As a software engineer, everything I create has the potential to become a tool for bad actors to exploit. Security Mindset and Ordinary Paranoia is an engaging background read on the philosophy of designing software that is secure to the core.

This is one of my favourite computer security articles that I come back to time and time again. I would recommend reading it to anyone involved in creating software, from the engineers implementing it, to the operations teams keeping it running, right up to product designers and managers. In my opinion, it is possible to think about security as an architectural feature, and to design products that are more secure because of what they are, not simply because security was considered in their implementation.

Here are some choice quotes from the article…


AMBER, a philanthropist interested in a more reliable Internet, and CORAL, a computer security professional, are at a conference hotel together discussing what Coral insists is a difficult and important issue: the difficulty of building “secure” software.

Setting the scene… This article is in the form of a dialogue.


CORAL: There are systematic, nonrandom forces strongly selecting for particular outcomes, causing pieces of the system to go down weird execution paths and occupy unexpected states. If your system literally has no misbehavior modes at all, it doesn’t matter if you have IQ 140 and the enemy has IQ 160—it’s not an arm-wrestling contest. It’s just very much harder to build a system that doesn’t enter weird states when the weird states are being selected-for in a correlated way, rather than happening only by accident. The weirdness-selecting forces can search through parts of the larger state space that you yourself failed to imagine. Beating that does indeed require new skills and a different mode of thinking, what Bruce Schneier called “security mindset”.

I love this paragraph, it sums up the scope of the problem at hand very neatly.


CORAL: Imagining attacks, including weird or clever attacks, and parrying them with measures you imagine will stop the attack; that is ordinary paranoia.

Ordinary paranoia pits wits against wits.


AMBER: Well, okay, but if we’re guarding against an AI system discovering cosmic powers in a millisecond, that does seem to me like an unreasonable thing to worry about.

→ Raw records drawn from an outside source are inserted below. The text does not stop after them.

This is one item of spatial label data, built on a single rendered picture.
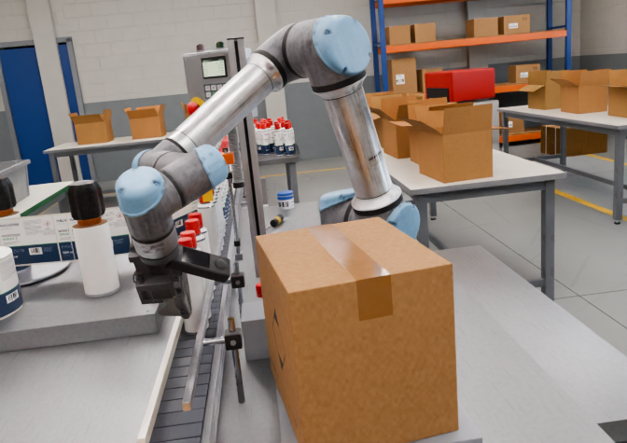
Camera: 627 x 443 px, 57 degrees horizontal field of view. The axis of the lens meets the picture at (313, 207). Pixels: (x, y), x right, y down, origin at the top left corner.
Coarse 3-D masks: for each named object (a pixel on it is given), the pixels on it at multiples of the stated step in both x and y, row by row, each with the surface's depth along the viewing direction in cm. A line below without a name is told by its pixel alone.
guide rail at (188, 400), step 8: (224, 224) 179; (216, 248) 155; (208, 288) 126; (208, 296) 122; (208, 304) 117; (208, 312) 115; (200, 320) 110; (200, 328) 106; (200, 336) 103; (200, 344) 100; (200, 352) 97; (192, 360) 94; (200, 360) 96; (192, 368) 92; (192, 376) 89; (192, 384) 87; (192, 392) 85; (184, 400) 83; (192, 400) 84; (184, 408) 82
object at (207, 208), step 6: (204, 204) 169; (210, 204) 170; (198, 210) 170; (204, 210) 169; (210, 210) 170; (204, 216) 169; (210, 216) 170; (204, 222) 170; (210, 222) 170; (210, 228) 170; (216, 228) 172; (210, 234) 171; (216, 234) 172; (210, 240) 171; (216, 240) 172; (210, 246) 172
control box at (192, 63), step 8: (248, 48) 160; (184, 56) 161; (192, 56) 159; (200, 56) 158; (208, 56) 157; (248, 56) 160; (184, 64) 161; (192, 64) 160; (200, 64) 159; (192, 72) 161; (200, 72) 159; (192, 80) 161; (200, 80) 160; (208, 80) 159; (216, 80) 157; (224, 80) 156; (192, 88) 162; (200, 88) 161; (192, 96) 163; (200, 96) 162; (200, 104) 162; (256, 112) 164
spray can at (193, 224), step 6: (186, 222) 135; (192, 222) 135; (198, 222) 136; (186, 228) 136; (192, 228) 135; (198, 228) 136; (198, 234) 136; (198, 240) 135; (204, 240) 137; (198, 246) 135; (204, 246) 137
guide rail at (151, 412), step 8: (176, 320) 122; (176, 328) 118; (176, 336) 116; (168, 344) 112; (176, 344) 115; (168, 352) 108; (168, 360) 105; (160, 368) 102; (168, 368) 105; (160, 376) 100; (160, 384) 97; (152, 392) 95; (160, 392) 96; (152, 400) 92; (160, 400) 96; (152, 408) 90; (152, 416) 89; (144, 424) 86; (152, 424) 88; (144, 432) 84; (144, 440) 83
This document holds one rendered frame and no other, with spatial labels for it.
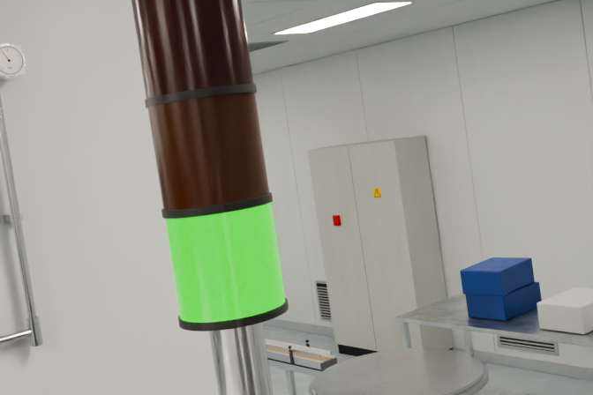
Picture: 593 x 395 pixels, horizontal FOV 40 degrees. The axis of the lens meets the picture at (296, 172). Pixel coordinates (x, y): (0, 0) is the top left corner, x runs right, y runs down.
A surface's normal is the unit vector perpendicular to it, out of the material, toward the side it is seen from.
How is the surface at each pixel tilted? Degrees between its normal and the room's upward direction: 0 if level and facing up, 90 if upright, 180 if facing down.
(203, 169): 90
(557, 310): 90
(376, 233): 90
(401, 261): 90
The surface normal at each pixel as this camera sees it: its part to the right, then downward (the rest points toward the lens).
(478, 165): -0.77, 0.15
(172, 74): -0.33, 0.10
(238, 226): 0.42, -0.01
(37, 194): 0.61, -0.04
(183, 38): -0.04, 0.06

I guess that marks me as a merely ordinary paranoid.

CORAL: One of the hallmarks of security professionals is that they spend a lot of time worrying about edge cases that would fail to alarm an ordinary paranoid because the edge case doesn’t sound like something an adversary is likely to do.

Extreme thinking or reasonable concern?


CORAL: People with security mindset sometimes fail to build secure systems. People without security mindset always fail at security if the system is at all complex. What this way of thinking buys you is a chance that your system takes longer than 24 hours to break.


CORAL:

This kind of thinking is not natural for most people. It’s not natural for engineers. Good engineering involves thinking about how things can be made to work; the security mindset involves thinking about how things can be made to fail…

(Quoting Bruce Schneier.)


CORAL: You don’t want to assume that parts of the system “succeed” or “fail”—that’s not language that should appear in [your written design]. You want the elements of the story to be strictly factual, not… value-laden, goal-laden?

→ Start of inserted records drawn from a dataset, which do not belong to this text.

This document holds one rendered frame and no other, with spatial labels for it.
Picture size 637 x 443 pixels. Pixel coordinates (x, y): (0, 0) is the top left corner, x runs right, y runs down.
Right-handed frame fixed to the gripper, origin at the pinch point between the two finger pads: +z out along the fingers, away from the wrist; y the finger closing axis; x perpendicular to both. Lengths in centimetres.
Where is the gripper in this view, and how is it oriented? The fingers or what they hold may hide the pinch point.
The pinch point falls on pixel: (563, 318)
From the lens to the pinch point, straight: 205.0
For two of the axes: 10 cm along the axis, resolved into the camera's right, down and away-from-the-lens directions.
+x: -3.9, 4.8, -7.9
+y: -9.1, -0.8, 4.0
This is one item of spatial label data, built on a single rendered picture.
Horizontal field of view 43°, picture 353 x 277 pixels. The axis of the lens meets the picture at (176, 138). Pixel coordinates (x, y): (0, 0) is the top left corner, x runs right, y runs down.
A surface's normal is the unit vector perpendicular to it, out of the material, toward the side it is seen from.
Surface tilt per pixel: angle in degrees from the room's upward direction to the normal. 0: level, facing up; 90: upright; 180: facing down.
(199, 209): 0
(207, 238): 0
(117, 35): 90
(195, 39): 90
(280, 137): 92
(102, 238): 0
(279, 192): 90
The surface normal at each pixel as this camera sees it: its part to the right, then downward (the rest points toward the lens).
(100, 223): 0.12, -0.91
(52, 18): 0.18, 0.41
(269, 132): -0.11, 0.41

[(aside):] …the real reason the author is listing out this methodology is that he’s currently trying to do something similar on the problem of aligning Artificial General Intelligence, and he would like to move past “I believe my AGI won’t want to kill anyone”…

🤞


…the author [hopes] that practicing this way of thinking can help lead people into building more solid stories about robust systems, if they already have good ordinary paranoia…

It’s certainly something to try to live up to.